TASK INSTRUCTIONS:
Where the line with "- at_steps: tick" appears below, start writing out lines exactly, and finish with the line with "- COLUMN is", which is included; write out nothing else.

[Collection entries]
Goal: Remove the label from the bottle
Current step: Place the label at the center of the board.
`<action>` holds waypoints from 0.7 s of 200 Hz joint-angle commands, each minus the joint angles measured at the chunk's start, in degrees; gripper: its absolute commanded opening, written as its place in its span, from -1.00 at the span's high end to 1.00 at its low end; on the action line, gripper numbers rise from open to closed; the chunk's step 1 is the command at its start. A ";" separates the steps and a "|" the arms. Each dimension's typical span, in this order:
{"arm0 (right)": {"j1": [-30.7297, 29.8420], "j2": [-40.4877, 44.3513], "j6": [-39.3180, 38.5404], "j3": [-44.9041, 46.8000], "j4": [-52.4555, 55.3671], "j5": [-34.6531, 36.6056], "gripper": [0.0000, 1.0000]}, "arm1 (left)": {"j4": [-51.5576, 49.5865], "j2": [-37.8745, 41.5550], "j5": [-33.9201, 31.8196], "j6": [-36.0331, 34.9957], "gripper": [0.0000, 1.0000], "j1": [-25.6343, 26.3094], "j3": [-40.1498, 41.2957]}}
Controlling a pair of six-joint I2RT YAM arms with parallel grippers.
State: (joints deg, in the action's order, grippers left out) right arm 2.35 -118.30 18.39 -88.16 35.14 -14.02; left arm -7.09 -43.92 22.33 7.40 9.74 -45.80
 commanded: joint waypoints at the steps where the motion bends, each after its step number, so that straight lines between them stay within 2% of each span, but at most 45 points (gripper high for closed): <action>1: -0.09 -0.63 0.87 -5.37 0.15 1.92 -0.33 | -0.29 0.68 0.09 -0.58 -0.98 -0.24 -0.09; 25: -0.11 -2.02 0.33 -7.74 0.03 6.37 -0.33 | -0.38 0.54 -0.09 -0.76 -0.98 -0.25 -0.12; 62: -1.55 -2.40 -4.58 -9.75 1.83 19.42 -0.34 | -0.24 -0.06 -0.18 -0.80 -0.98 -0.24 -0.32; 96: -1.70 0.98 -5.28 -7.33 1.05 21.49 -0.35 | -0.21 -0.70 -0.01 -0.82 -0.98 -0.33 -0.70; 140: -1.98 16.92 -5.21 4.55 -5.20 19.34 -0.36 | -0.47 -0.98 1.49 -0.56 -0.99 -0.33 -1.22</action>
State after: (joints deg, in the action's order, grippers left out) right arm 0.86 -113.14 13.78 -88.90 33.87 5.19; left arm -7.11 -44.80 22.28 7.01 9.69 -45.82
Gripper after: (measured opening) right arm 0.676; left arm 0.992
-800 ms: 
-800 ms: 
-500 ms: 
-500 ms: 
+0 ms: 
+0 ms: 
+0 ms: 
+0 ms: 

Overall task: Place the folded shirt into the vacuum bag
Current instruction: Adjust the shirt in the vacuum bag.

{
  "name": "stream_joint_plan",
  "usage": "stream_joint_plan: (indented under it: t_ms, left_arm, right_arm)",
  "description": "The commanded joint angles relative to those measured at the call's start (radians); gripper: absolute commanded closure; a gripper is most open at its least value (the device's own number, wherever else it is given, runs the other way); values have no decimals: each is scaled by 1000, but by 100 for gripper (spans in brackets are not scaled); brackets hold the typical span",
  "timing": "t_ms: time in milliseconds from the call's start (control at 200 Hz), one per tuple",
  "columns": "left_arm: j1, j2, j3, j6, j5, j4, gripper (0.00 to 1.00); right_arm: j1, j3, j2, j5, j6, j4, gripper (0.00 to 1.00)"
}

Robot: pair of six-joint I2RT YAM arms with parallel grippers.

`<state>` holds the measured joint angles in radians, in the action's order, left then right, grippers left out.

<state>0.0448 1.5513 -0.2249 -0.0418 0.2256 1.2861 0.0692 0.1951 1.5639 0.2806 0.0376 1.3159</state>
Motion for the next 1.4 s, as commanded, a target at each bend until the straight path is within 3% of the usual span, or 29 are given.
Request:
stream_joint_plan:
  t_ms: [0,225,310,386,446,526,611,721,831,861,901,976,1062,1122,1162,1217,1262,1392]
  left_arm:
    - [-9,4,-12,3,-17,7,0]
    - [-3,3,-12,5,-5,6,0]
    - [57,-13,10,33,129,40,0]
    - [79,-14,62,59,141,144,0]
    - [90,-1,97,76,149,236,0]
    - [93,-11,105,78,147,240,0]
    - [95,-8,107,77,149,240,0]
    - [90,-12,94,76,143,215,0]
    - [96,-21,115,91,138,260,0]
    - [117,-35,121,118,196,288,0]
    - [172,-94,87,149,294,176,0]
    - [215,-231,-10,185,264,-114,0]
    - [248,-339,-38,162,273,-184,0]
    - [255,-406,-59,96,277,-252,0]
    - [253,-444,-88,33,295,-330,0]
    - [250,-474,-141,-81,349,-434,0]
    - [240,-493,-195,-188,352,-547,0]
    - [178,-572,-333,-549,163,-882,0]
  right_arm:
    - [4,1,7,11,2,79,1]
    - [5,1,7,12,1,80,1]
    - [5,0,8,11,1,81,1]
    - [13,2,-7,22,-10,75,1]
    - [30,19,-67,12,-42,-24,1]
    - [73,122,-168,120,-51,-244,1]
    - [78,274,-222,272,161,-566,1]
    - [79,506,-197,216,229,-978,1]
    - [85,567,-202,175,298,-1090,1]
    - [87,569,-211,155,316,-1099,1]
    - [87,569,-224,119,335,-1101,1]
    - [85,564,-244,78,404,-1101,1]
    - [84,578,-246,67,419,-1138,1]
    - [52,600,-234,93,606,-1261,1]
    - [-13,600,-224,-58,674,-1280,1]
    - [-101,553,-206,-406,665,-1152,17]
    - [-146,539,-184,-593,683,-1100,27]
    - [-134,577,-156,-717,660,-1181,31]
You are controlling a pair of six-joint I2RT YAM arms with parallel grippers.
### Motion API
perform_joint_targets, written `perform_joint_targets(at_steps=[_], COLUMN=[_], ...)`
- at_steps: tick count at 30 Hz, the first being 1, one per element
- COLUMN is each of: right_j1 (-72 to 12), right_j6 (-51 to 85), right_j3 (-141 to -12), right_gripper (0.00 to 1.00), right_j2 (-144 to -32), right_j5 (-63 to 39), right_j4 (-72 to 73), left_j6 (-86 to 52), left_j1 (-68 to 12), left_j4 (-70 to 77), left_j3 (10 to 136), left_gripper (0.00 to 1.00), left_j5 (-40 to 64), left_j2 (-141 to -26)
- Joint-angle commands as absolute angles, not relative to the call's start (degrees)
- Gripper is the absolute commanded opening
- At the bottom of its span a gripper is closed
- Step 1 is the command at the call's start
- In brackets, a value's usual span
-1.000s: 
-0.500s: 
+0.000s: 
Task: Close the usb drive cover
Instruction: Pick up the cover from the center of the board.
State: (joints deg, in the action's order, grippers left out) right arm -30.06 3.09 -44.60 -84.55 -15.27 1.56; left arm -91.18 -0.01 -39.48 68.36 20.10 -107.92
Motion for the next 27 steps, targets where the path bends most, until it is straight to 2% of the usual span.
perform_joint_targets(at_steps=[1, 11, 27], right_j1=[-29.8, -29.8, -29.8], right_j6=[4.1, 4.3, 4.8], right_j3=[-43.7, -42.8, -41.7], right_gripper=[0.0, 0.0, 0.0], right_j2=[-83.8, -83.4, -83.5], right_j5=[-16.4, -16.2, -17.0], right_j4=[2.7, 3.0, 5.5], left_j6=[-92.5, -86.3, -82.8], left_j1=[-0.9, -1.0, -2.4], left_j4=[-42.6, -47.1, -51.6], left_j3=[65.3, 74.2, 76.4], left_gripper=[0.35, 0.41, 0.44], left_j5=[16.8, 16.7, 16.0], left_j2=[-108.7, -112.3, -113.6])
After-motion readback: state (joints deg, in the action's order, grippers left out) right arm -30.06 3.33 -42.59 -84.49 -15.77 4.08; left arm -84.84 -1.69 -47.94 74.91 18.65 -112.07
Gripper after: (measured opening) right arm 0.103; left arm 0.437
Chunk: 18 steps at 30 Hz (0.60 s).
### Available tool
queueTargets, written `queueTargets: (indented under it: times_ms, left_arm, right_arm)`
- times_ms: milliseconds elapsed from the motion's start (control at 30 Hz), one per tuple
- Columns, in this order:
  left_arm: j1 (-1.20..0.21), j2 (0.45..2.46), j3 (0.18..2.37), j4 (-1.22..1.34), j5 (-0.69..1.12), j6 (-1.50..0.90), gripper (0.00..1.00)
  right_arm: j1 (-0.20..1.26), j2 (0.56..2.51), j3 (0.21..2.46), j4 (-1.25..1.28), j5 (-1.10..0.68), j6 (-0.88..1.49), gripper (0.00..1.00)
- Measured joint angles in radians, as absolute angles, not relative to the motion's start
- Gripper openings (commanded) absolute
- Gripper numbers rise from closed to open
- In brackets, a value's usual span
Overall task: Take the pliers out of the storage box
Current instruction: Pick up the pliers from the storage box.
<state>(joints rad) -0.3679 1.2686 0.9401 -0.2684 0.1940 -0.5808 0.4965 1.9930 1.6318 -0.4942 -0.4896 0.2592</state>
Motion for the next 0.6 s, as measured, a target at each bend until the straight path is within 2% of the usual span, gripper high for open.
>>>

ANSWER AREA:
- at_steps: tick count at 30 Hz, the first being 1, one per element
- COLUMN is each of: right_j1 (-72 to 12), right_j6 (-51 to 85), right_j3 (-141 to -12), right_gripper (0.00 to 1.00), right_j2 (-144 to -32), right_j5 (-63 to 39), right_j4 (-72 to 73), left_j6 (-86 to 52), left_j1 (-68 to 12), left_j4 (-70 to 77), left_j3 (10 to 136), left_gripper (0.00 to 1.00), left_j5 (-40 to 64), left_j2 (-141 to -26)

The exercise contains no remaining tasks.